В Артёме было столько адреналина, что мысли не помещались. Он вскочил и изо всех сил смотрел на станцию в открытые двери, пытаясь увидеть вместо неё Сокольники.
Двери скрипнули, и поезд проехал название станции.
«Хованщина».
– Едущая Юты Атова, – пробулькали динамики.
В перегоне Артём так и не сел, стоял у дверей, готовый выскочить, как только увидит знакомую станцию.
На Малюты Скуратова колонн не было вообще, на перроне каким-то образом росла густая трава, и были протоптаны жёлтые глиняные тропинки.
– Так, – Артём заставлял себя думать, – свет погас надолго. Допустим, это не свет погас, а я потерял сознание. Ну плохо мне стало. А поезд уехал… Куда он мог уехать? Ладно, ухал в Новую Москву, там роют метро, и это новая ветка. А почему людей нет? Почему в новостях не объявляли про новую ветку? А, ну допустим, она не открыта ещё, поезд для испытаний ездит, а меня просто не заметили, когда я сознание потерял. Но трава-то откуда?!
Следующей станцией была Загробская.
И на ней в вагон зашёл мужик в бежевом плаще. Кивнул Артёму, сел, развалившись посередине дивана, вытянул в проходе копыта. Почесал рог. Небольшой.
– С ёлки едет, актёр, – подумал Артём и отвернулся.
На Гнилой речке зашли готы. Бледные лица, длинные чёрные волосы. Красные глаза. Длинные ногти. Акриловые.
Артём подумал, что парни должны быть на всю голову готами, чтобы ногти клеить. Один заметил, что Артём их рассматривает, и улыбнулся ему. Блин, они ещё и зубы нарастили.
Артём пытался совместить в голове ещё не открытую ветку с перевозкой по ней пассажиров странного вида. Не получалось. Тогда он начал разрабатывать теорию о галлюциногенах, подсыпанных в пиво приятелями в общаге, откуда он и ехал. Может быть, он никуда не едет, а сидит, вперившись в стену, и смотрит это кино? Мысль была уютная. Что такое сутки-другие бреда по сравнению с бредовой реальностью?
На Умертвинской-Ямской мужик с копытами вышел.
На Кагановича зашёл пенёк.
Артём пытался заставить себя поверить, что его одногруппники могли где-то достать наркотики, но это было выше его сил. Они и пиво-то купить не могли, он с собой принёс.
Он начал вспоминать всё, что знает об условиях содержания в сумасшедших домах и уже решил, что они должны быть весьма гуманными, когда гнусавый унитазный голос объявил:
– Конечная, поезд дальше не идёт, а ну, пошли все из вагонов, чтоб вас люди задрали!

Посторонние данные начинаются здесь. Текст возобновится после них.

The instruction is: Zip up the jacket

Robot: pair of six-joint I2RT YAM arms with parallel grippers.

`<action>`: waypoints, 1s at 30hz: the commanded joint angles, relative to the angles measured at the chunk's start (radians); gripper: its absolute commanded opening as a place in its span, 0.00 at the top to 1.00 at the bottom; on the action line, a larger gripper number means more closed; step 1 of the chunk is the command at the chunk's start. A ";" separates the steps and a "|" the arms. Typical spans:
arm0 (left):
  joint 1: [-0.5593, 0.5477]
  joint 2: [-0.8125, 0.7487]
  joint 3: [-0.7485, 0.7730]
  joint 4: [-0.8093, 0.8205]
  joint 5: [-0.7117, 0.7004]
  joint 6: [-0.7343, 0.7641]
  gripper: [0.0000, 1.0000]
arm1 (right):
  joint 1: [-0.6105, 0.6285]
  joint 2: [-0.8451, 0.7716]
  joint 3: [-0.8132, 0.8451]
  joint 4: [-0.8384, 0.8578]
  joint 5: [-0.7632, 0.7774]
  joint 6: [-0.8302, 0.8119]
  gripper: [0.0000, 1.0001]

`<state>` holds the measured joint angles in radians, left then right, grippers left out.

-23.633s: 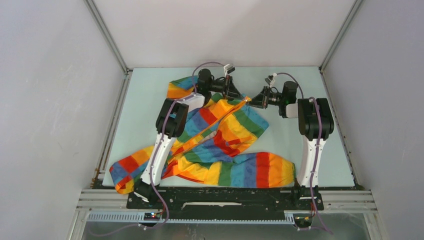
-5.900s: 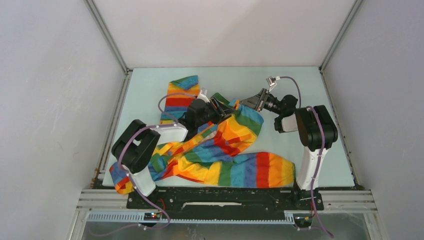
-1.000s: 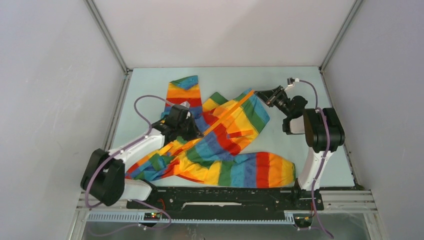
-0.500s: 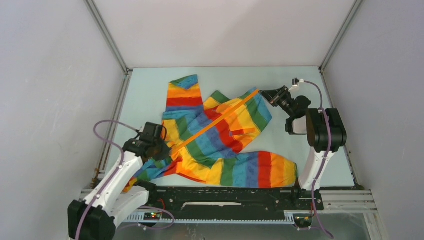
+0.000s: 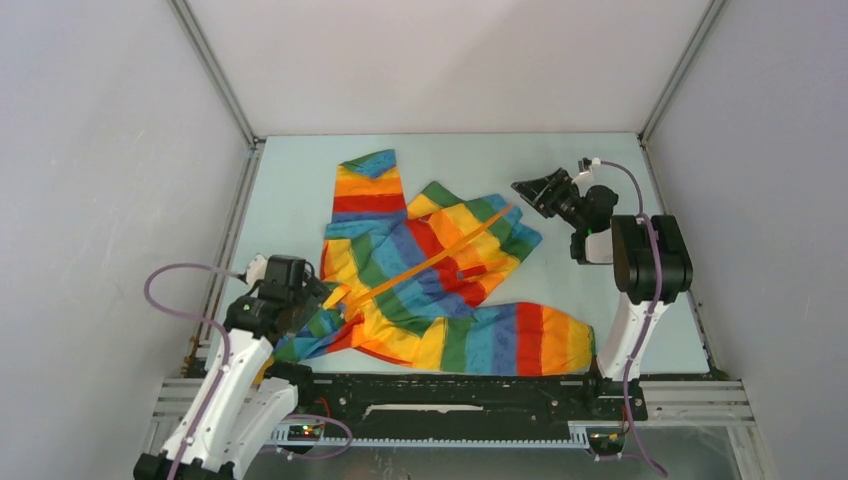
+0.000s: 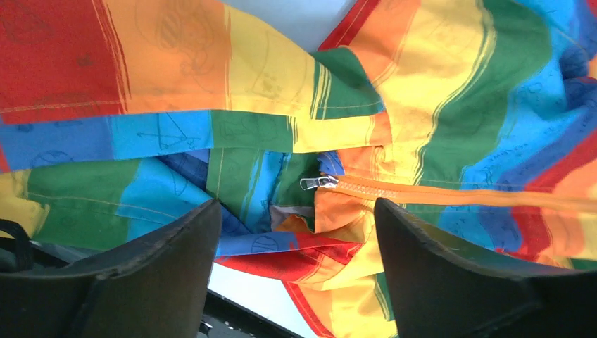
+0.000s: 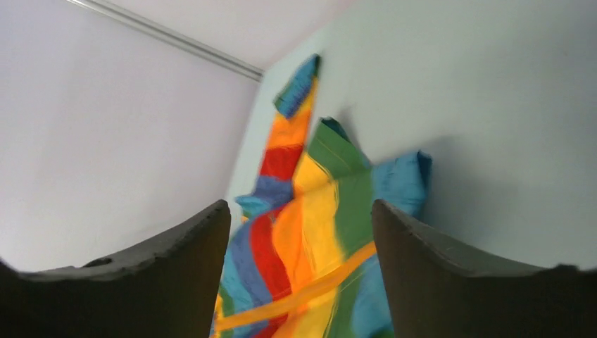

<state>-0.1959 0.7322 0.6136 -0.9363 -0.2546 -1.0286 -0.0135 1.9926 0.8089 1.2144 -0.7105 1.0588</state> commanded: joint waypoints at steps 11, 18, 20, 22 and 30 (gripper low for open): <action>0.010 -0.246 0.205 0.328 0.292 0.346 0.09 | 0.077 -0.755 0.071 -1.440 0.498 -0.658 0.04; 0.009 -0.244 0.393 0.534 0.545 0.463 0.09 | 0.136 -1.182 0.138 -1.786 0.566 -0.758 0.00; 0.009 -0.238 0.466 0.548 0.596 0.499 0.09 | 0.139 -1.283 0.205 -1.872 0.584 -0.777 0.00; 0.008 -0.238 0.538 0.546 0.629 0.542 0.08 | 0.150 -1.366 0.276 -1.927 0.607 -0.789 0.00; -0.014 -0.254 0.779 0.470 0.564 0.698 0.06 | 0.150 -1.572 0.584 -1.999 0.708 -0.783 0.00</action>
<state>-0.2024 0.4896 1.2930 -0.4568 0.3210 -0.4461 0.1337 0.4759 1.2858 -0.7128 -0.0780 0.2935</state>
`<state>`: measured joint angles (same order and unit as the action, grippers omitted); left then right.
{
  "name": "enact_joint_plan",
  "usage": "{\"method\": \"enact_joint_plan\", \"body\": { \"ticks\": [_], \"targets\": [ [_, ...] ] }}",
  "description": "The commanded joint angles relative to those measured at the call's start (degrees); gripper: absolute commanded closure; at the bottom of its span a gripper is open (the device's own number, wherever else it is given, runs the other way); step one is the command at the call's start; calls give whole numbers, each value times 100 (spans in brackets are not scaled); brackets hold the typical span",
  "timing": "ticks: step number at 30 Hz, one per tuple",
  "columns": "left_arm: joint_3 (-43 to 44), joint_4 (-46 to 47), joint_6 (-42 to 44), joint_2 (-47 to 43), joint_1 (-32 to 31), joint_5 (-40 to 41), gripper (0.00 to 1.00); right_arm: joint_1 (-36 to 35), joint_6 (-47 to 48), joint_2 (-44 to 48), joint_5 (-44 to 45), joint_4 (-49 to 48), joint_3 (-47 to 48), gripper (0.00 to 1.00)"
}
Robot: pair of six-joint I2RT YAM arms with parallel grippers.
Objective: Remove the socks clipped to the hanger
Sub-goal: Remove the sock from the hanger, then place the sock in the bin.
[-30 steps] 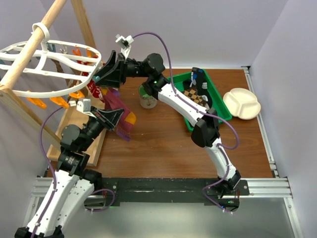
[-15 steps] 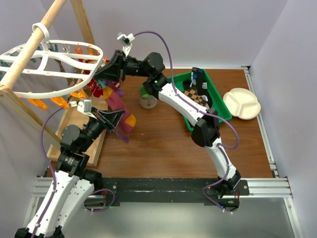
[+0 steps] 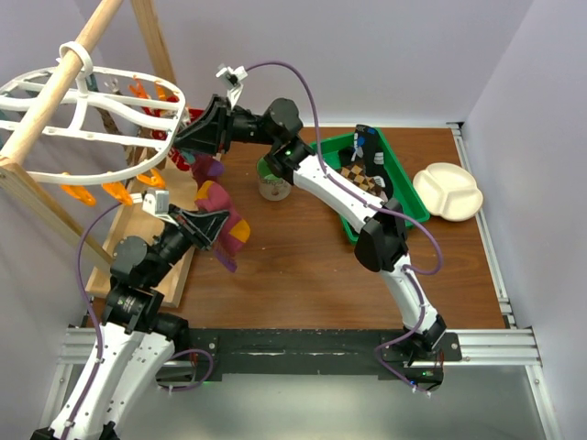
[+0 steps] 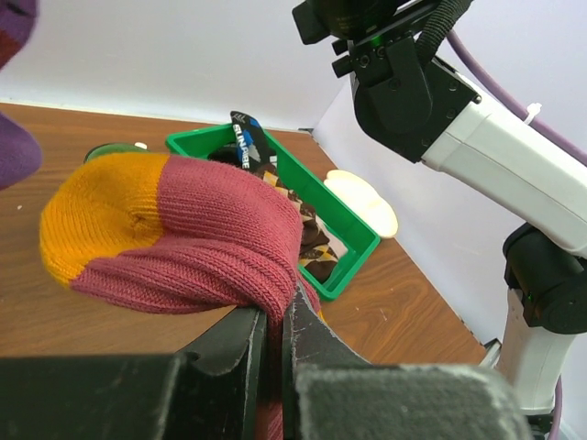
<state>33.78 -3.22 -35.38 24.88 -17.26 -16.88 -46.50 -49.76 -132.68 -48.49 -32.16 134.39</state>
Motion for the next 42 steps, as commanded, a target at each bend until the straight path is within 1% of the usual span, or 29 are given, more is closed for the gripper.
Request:
{"method": "enact_joint_plan", "body": {
  "ticks": [1,3,4,8,12,14,16,17,18,20,21,23,25,28,29,30,31,32,34,35,37,38,40,41,42],
  "targets": [
    [32,-90,39,-54,29,-17,100,-43,308,550,182,51,-140,58],
    [50,-108,74,-63,29,-17,100,-52,501,673,287,157,-220,49],
    [50,-117,75,-63,29,-17,100,-43,572,717,322,245,-324,42],
    [67,-65,101,-36,29,-52,100,-43,914,928,542,473,-598,32],
    [76,15,119,25,21,-139,100,-43,1257,1235,726,834,-922,28],
    [41,146,101,52,29,-201,100,-35,1608,1420,1024,1185,-1142,25],
    [15,234,84,69,29,-219,100,-26,1994,1770,1376,1640,-1511,23],
    [-29,452,57,69,29,-219,100,-8,2092,1920,1743,1756,-1669,23],
    [-55,533,57,61,29,-227,100,35,2163,2061,1903,1888,-2018,21],
    [-160,787,48,34,21,-184,100,123,2251,2483,2289,1915,-2415,19],
    [-187,884,48,34,21,-192,100,158,2251,2606,2370,1915,-2809,17],
    [-266,1121,31,43,21,-201,100,203,2303,3010,2484,1819,-3189,16],
    [-293,1297,39,60,21,-210,100,203,2426,3413,2853,1933,-3629,16],
    [-276,1490,39,131,12,-227,100,203,2593,3889,3546,2249,-4138,16],
    [-275,1544,39,139,-14,-228,100,211,2585,4273,3818,2319,-4427,16],
    [-284,1605,48,157,-41,-228,100,203,2594,4442,4195,2433,-4578,15],
    [-258,1693,83,166,-76,-228,100,212,2594,4644,4381,2486,-4719,15],
    [-240,1728,101,201,-172,-201,100,203,2594,4977,4540,2548,-4972,15],
    [-249,1833,153,210,-339,-35,100,203,2603,5339,4909,2715,-5229,14],
    [-249,1860,171,253,-523,18,100,203,2611,5671,5050,2776,-5465,14],
    [-284,2018,206,315,-743,219,100,203,2655,5963,5418,2952,-5668,13],
    [-284,2036,224,402,-988,308,100,203,2673,6112,5525,3013,-5817,13],
    [-302,2167,303,526,-1244,667,100,203,2725,6438,5709,3189,-5889,13],
    [-319,2238,338,648,-1550,791,100,203,2752,6517,5745,3199,-5915,12],
    [-319,2317,391,728,-1735,957,100,203,2778,6640,5789,3416,-5924,12]
  ]
}}
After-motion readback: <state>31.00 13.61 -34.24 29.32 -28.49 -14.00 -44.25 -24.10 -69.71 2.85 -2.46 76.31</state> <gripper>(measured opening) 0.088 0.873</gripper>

Артём вышел вслед за пеньком. Станция была выложена кирпичом. Местами выщербленным. У оснований кирпичных колонн пробивалась травка. На стене белыми круглыми камнями было выложено название.
«Конечная».
Между колоннами висел светящийся короб с названиями станций. Их подчёркивала чёрная полоса. Это что, чёрная ветка? Свет в коробе мерцал, как может мерцать свеча или масляная лампа.
– При чём здесь Каганович? Какой ещё Каганович? – бормотал Артём просто чтобы не закричать.

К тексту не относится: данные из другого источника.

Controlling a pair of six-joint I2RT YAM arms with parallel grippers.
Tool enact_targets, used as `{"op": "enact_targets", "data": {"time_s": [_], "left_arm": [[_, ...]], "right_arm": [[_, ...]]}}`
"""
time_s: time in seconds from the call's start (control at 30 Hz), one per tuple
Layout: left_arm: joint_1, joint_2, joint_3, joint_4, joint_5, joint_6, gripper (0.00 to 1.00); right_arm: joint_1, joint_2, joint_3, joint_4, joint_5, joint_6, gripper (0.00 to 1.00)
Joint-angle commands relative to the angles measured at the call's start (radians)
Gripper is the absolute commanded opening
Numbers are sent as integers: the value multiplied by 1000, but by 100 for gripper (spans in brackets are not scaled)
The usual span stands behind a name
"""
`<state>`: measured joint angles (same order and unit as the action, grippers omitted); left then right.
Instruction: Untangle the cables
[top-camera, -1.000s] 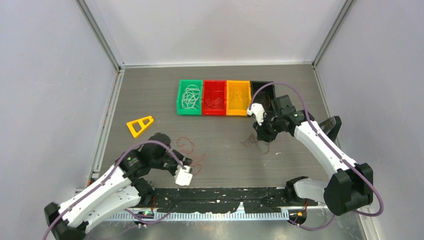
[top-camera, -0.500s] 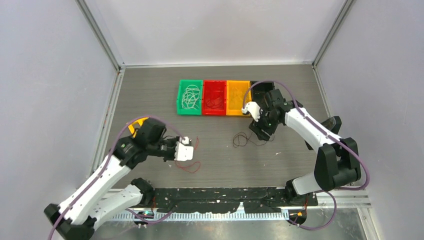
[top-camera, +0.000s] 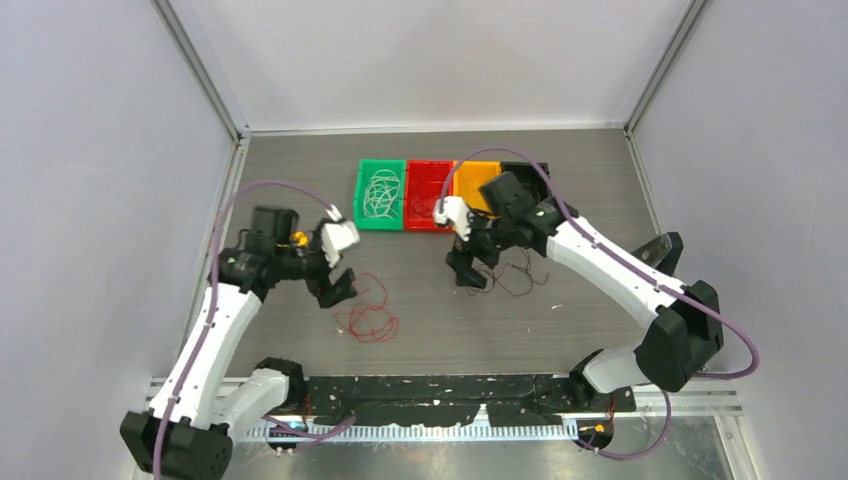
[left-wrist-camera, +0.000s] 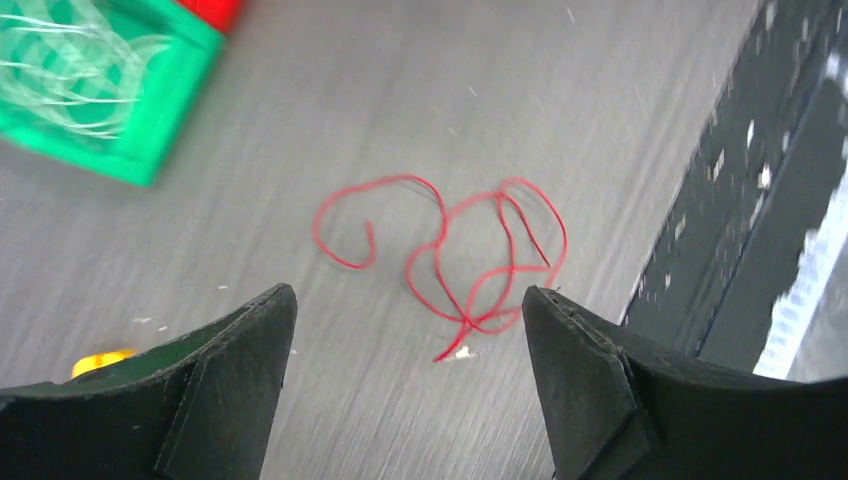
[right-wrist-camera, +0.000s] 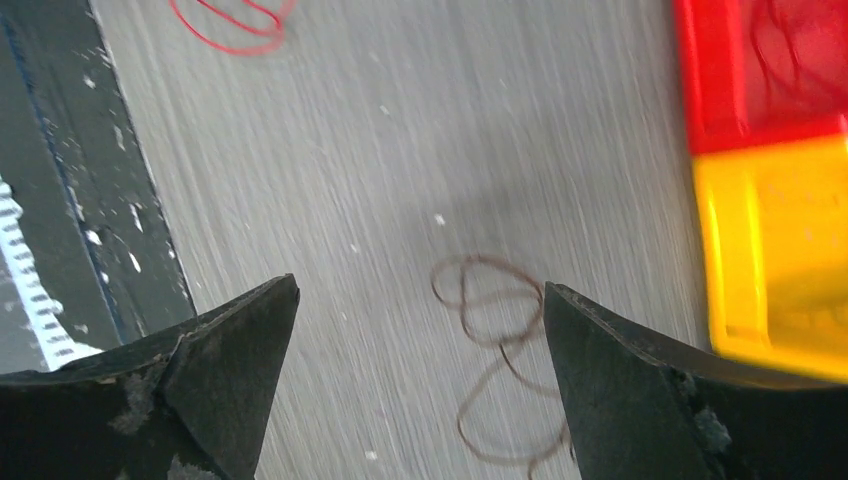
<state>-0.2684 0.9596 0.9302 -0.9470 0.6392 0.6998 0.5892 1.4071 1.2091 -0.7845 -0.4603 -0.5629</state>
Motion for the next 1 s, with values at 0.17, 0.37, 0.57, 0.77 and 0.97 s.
{"op": "enact_targets", "data": {"time_s": [0.17, 0.37, 0.57, 0.77, 0.97], "left_arm": [[466, -70, 104, 130, 260, -447, 88], [529, -115, 97, 152, 230, -504, 91], [560, -146, 92, 163, 212, -539, 92], [584, -146, 113, 186, 199, -553, 92], [616, -89, 144, 229, 202, -598, 92]], "right_arm": [[329, 257, 180, 294, 34, 181, 96], [489, 425, 322, 277, 96, 166, 95], [553, 635, 470, 208, 213, 165, 95], [563, 700, 451, 230, 236, 156, 95], [564, 734, 374, 274, 273, 127, 95]]}}
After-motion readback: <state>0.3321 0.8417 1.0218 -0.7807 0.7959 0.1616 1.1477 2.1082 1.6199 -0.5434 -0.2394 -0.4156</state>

Ближе к лестнице, куда указывала стрелка на ещё одном коробе с надписью «ВЫХОД В ГОРОД. К проспекту Такого Лешего, Управлению всего, Бестиарию, улице Олгой-Хорхоя», стоял работник метро. Ну, по крайней мере, в похожей форме, насколько можно понять со спины.
– Слушайте! – начал Артём, возмущённым тоном, собравшись предъявить претензии по поводу неучтённого куска метрополитена, но переключился на жалостливый, решив, что ругаться с галлюцинацией глупо, а с живым человеком вредно. – Извините, здравствуйте, я…
Работник метро обернулся, закончил вытирать платочком лоб, сунул его куда-то в бороду, надел рогатый шлем с красной буквой М и вопросительно приподнял левую бровь.
– Н-ну?
– Я…
Что говорить дальше, Артём не знал. Перед ним стоял очевидный гном. И, что пугало больше всего, Артём хорошо понимал, что это гном. Не актёр с ёлочного спектакля на тему Нибелунгов, а именно гном. Вот знал – и всё.
Гном хмыкнул, стукнул ногтем по телефону, который Артём, оказывается, всё ещё держал в руке, и закончил за него:
– Я потерялся. Да?
– Да!
Артём признался в этом, как признаётся вор на допросе в полиции, в надежде, что ему сейчас объявят срок и отправят в знакомую тюрьму, то есть жизнь станет снова понятной и вообще наладится.
– И хочешь знать, где ты?
– Хочу!
– В метро! Уха-ха! – расхохотался гном, решив, что это он сейчас пошутил. – Ну правда, мил-человек, в метро ты, не обижайся, это метро-пять. Добро, так сказать, пожаловать.
С Артёма можно было рисовать знак вопроса.
– Вот есть у вас метро, – гном, приобняв его за талию, повёл к скамейке, – есть метро-два, правительственное. А это – метро-пять.
– А…
– А про метро-три и метро-четыре даже не спрашивай, – лицо гнома стало строгим, – даже и не думай про них, целее будешь.
– А…
– Где ты? Тут, – уверенно и даже с некоторой гордостью ответил гном на незаданный вопрос. – Это, – он описал рукой полусферу, – Тут. Не понял? Ну где ты? Это вопрос. Тут. Это ответ. Наша Родина. – Лицо гнома стало торжественным. – И твоя теперь тоже.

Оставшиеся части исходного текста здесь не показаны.